Supplied data ▸
· · · · ·
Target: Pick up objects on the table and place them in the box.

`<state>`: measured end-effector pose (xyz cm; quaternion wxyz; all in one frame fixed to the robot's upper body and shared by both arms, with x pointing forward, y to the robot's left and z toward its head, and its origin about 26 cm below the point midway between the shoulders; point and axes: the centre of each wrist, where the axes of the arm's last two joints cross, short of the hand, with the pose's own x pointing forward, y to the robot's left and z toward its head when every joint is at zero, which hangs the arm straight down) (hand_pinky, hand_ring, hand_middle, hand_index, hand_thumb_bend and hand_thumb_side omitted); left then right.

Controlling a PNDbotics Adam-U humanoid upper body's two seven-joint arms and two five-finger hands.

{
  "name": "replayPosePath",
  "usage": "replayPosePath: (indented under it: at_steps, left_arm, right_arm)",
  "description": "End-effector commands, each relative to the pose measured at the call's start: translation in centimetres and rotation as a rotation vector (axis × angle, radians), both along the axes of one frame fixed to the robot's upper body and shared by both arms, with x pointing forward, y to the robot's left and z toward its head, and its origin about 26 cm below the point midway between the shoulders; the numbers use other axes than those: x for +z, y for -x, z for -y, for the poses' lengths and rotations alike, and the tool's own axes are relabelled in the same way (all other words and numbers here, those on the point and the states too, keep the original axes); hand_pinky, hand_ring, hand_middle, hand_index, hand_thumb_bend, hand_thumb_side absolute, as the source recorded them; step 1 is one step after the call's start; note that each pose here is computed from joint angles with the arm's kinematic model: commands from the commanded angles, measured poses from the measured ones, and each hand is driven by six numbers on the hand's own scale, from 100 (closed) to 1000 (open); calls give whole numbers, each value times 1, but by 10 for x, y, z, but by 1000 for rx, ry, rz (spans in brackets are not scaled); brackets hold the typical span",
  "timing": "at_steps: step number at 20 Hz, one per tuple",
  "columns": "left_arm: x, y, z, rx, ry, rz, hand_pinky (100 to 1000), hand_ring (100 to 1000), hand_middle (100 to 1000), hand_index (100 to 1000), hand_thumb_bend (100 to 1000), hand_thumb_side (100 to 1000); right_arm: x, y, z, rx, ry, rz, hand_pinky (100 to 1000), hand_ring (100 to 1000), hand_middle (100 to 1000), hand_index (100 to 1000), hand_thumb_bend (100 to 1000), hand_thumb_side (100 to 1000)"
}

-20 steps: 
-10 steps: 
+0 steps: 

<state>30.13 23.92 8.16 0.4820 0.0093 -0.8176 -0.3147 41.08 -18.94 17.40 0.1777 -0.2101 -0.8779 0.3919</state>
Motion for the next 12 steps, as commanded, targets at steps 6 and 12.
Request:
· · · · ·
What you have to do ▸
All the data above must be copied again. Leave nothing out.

Response for this exercise ▸
Target: Pick up objects on the table and place them in the box.

`<state>`: measured end-effector pose (xyz cm; quaternion wxyz; all in one frame fixed to the robot's upper body and shared by both arms, with x pointing forward, y to the robot's left and z toward its head, and its origin about 26 cm below the point midway between the shoulders; point and axes: the centre of each wrist, where the axes of the arm's last two joints cross, short of the hand, with the pose's own x pointing forward, y to the robot's left and z toward its head when every joint is at zero, which hangs the arm straight down) (hand_pinky, hand_ring, hand_middle, hand_index, hand_thumb_bend and hand_thumb_side omitted); left then right.

Controlling a PNDbotics Adam-U humanoid upper body's two seven-joint arms and two five-finger hands.

{
  "name": "replayPosePath",
  "usage": "replayPosePath: (indented under it: at_steps, left_arm, right_arm)",
  "description": "End-effector commands, each relative to the pose measured at the call's start: translation in centimetres and rotation as a rotation vector (axis × angle, radians), both along the axes of one frame fixed to the robot's upper body and shared by both arms, with x pointing forward, y to the robot's left and z toward its head, and its origin about 26 cm below the point midway between the shoulders; the numbers use other axes than those: x for +z, y for -x, z for -y, for the poses' lengths and rotations alike, and the tool's own axes are relabelled in the same way (all other words and numbers here, those on the point and the states too, keep the original axes); hand_pinky, hand_ring, hand_middle, hand_index, hand_thumb_bend, hand_thumb_side absolute, as the source recorded them; step 1 is one step after the call's start; note that each pose here is computed from joint angles with the arm's kinematic model: commands from the commanded angles, measured poses from the measured ones, and each hand is driven by six numbers on the hand's own scale, from 100 (closed) to 1000 (open); calls give whole numbers, each value times 1, but by 10 for x, y, z, but by 1000 for rx, ry, rz (spans in brackets are not scaled); brackets hold the typical span",
  "timing": "at_steps: step number at 20 Hz, one per tuple",
  "columns": "left_arm: x, y, z, rx, ry, rz, hand_pinky (100 to 1000), hand_ring (100 to 1000), hand_middle (100 to 1000), hand_index (100 to 1000), hand_thumb_bend (100 to 1000), hand_thumb_side (100 to 1000); right_arm: x, y, z, rx, ry, rz, hand_pinky (100 to 1000), hand_ring (100 to 1000), hand_middle (100 to 1000), hand_index (100 to 1000), hand_thumb_bend (100 to 1000), hand_thumb_side (100 to 1000)"
}

-20 steps: 
-10 steps: 
+0 steps: 

<state>30.13 23.92 8.16 0.4820 0.0093 -0.8176 -0.3147 41.08 -18.94 17.40 0.1777 -0.2101 -0.8779 0.3919</state>
Motion for the next 12 steps, as commanded, targets at steps 6 and 12.
Request:

The work for this exercise is now done.